Tariff Jitters Lift Gold, Nvidia Faces Chip Supply Squeeze, and JPMorgan Sees AI as Semiconductor Bright Spot

Summary
Tariff Jitters Lift Gold, Nvidia Faces Chip Supply Squeeze, and JPMorgan Sees AI as Semiconductor Bright Spot
As global markets step into the second half of 2025, trade tensions and AI-fueled demand continue to steer sentiment. Gold prices saw modest gains, Nvidia flagged limited H20 chip availability in China, and JPMorgan issued a cautiously optimistic outlook on the semiconductor sector.

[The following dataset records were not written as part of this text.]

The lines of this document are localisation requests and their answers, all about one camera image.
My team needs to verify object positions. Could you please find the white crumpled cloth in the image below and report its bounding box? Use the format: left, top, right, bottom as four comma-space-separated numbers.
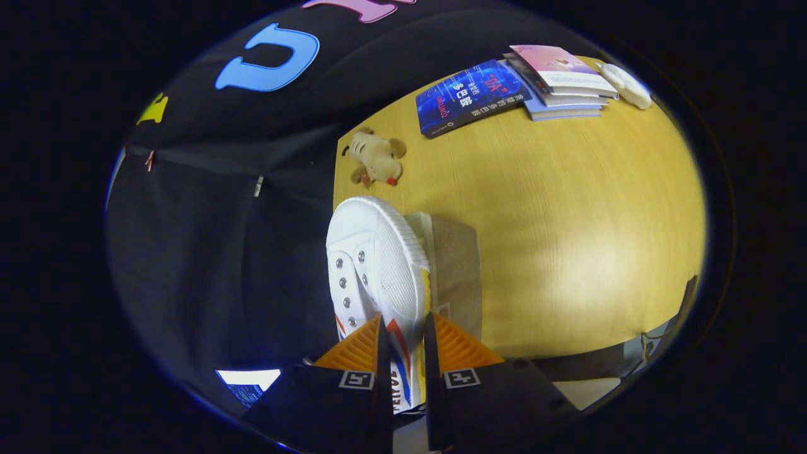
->
596, 62, 653, 110

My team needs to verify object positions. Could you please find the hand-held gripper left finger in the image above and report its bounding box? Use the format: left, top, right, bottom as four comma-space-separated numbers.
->
243, 317, 396, 454

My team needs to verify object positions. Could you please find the pale blue book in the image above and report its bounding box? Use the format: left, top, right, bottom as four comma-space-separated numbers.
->
504, 60, 603, 122

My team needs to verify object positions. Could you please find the blue cover book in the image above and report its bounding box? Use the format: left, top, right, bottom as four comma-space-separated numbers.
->
415, 59, 533, 139

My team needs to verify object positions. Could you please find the tan plush dog toy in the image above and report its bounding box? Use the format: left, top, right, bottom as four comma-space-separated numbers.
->
342, 127, 407, 189

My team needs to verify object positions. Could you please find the computer monitor screen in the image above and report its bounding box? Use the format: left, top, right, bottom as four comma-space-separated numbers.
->
216, 369, 282, 407

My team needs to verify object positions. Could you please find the beige fabric storage box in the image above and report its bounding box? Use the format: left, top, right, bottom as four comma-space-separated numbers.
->
403, 211, 485, 354

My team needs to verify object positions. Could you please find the white canvas shoe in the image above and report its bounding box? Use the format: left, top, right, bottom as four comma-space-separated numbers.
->
325, 195, 433, 417

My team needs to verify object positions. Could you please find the black table frame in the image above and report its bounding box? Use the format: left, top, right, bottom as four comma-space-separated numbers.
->
533, 340, 647, 383

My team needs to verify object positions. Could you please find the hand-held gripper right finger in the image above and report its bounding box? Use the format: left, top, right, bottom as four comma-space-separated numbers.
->
424, 312, 581, 452

Gold Ticks Up as U.S.-EU Trade Tensions Simmer Gold prices nudged higher on Monday, with spot gold rising 0.5% to $3,365.49/oz and September futures climbing 0.4% to $3,372.88/oz. The move comes amid growing uncertainty around U.S. trade policy, particularly tariffs due to take effect on August 1. A Wall Street Journal report said the EU is preparing retaliatory measures after being blindsided by demands for a baseline 15% tariff in upcoming U.S. trade talks.
The dollar’s slight pullback added to the bullish momentum, although gold remains locked in a $200 range since April. Meanwhile, silver and platinum outpaced gold—spot silver is up 53.5% YTD and platinum 29.2%, compared to gold’s 28.4% gain.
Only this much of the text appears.